Exercise goal:
Search the material below for the word "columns" and copy every line in which it occurs.

══ Source records

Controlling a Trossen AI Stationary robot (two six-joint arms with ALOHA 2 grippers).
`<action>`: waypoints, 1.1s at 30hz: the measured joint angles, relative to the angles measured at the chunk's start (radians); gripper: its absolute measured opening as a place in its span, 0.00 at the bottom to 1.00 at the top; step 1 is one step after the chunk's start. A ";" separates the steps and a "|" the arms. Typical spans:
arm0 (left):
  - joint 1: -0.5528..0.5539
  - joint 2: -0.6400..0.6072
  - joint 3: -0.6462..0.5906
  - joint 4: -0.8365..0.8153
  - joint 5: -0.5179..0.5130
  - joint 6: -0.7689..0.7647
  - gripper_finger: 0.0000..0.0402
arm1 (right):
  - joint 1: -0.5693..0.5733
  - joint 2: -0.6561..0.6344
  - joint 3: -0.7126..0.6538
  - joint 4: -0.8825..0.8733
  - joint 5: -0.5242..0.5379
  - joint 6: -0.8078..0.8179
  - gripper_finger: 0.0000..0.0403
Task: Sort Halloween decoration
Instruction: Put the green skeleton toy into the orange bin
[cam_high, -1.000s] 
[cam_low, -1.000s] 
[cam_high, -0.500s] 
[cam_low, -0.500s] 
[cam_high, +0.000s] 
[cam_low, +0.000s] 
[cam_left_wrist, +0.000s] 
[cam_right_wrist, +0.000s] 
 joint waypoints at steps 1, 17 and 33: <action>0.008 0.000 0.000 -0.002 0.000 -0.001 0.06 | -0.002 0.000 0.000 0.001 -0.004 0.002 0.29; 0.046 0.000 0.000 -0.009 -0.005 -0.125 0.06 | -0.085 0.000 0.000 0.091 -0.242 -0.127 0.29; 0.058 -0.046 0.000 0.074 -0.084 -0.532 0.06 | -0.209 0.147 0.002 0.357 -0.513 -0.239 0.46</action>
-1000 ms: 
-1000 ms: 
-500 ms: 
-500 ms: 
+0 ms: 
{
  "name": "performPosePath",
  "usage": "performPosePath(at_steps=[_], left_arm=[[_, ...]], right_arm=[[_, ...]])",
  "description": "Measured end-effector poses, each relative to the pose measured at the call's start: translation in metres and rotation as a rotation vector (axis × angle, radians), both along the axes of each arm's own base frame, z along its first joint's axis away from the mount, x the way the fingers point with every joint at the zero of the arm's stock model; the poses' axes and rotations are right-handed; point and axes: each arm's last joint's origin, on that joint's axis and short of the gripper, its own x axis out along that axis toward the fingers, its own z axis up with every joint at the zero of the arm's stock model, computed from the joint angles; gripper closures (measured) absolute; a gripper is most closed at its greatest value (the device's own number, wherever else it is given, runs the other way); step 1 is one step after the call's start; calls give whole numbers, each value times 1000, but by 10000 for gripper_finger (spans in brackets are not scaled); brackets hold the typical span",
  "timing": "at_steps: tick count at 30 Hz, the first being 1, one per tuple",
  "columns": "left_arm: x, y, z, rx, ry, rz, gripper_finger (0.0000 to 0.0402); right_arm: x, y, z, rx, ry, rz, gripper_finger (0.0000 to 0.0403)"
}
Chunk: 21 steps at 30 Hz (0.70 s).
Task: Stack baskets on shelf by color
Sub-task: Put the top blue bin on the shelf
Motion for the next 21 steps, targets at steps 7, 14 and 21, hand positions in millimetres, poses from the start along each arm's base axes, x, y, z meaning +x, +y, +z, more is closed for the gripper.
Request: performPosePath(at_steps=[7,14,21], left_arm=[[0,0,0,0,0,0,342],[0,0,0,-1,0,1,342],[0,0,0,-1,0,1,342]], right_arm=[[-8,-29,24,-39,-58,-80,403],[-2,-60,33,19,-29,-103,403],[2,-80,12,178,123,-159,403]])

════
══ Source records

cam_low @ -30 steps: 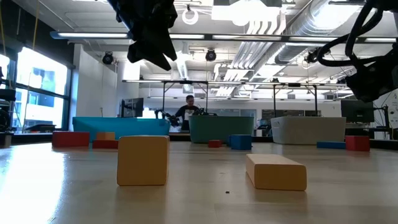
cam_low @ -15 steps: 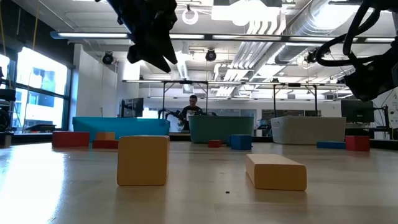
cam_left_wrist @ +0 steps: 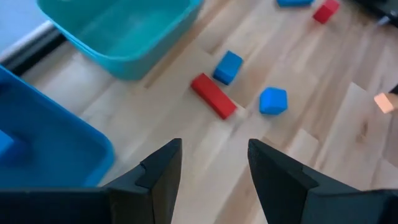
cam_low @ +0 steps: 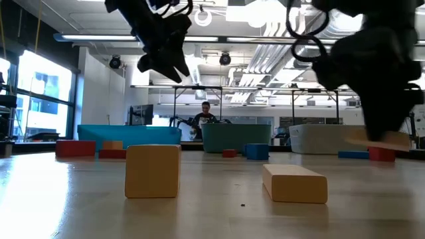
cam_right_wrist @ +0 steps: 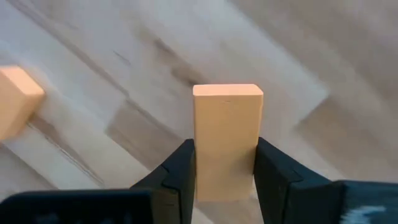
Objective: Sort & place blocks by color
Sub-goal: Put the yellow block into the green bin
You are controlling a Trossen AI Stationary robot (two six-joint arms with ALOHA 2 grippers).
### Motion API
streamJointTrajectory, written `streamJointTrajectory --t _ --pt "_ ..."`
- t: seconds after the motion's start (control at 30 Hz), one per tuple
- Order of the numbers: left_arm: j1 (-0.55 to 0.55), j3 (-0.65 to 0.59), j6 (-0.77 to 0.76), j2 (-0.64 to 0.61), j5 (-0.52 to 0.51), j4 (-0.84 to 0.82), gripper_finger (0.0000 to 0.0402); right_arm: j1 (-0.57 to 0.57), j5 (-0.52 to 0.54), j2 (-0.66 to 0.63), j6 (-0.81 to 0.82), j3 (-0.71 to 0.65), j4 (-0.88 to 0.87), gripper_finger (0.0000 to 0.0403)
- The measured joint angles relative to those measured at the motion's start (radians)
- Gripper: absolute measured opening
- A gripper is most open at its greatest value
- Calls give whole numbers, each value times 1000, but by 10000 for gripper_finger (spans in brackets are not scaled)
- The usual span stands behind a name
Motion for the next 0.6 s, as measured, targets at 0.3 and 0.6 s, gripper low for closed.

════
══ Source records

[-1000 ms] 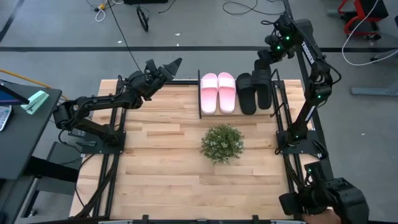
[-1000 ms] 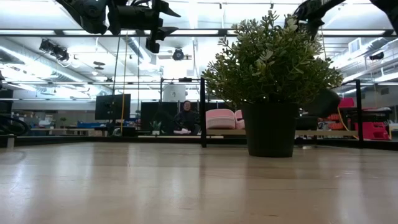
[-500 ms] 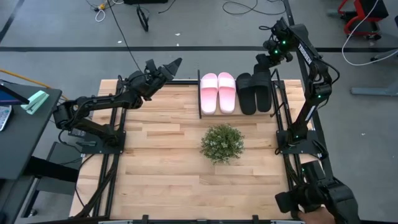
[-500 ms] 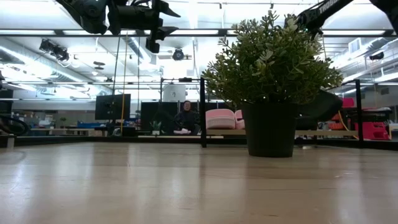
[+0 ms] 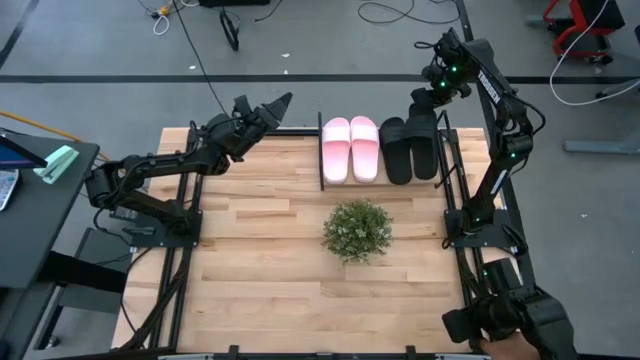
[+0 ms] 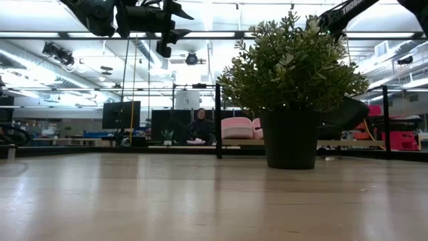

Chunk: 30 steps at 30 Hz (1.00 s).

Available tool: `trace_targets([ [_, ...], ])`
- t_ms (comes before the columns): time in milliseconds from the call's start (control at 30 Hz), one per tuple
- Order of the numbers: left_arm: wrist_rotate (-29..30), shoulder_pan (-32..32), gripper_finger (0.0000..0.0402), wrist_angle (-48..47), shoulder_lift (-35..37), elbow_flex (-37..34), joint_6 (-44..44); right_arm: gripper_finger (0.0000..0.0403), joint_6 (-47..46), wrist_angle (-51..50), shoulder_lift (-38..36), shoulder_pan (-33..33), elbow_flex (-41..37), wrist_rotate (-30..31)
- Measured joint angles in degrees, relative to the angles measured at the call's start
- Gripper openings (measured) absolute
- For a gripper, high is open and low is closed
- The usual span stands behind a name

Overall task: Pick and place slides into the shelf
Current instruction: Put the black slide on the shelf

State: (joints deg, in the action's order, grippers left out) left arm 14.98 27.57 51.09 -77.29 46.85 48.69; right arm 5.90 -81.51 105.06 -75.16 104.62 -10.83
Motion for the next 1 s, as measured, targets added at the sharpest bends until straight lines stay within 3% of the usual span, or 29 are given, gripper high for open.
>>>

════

Response to the task:
  "columns": "left_arm: x, y, z, rx, ry, rz, gripper_finger (0.0000 to 0.0402); right_arm: x, y, z, rx, ry, rz, gripper_finger (0.0000 to 0.0403)"
- t_ms (comes before the columns): time in milliseconds from the call's start (control at 30 Hz), one per tuple

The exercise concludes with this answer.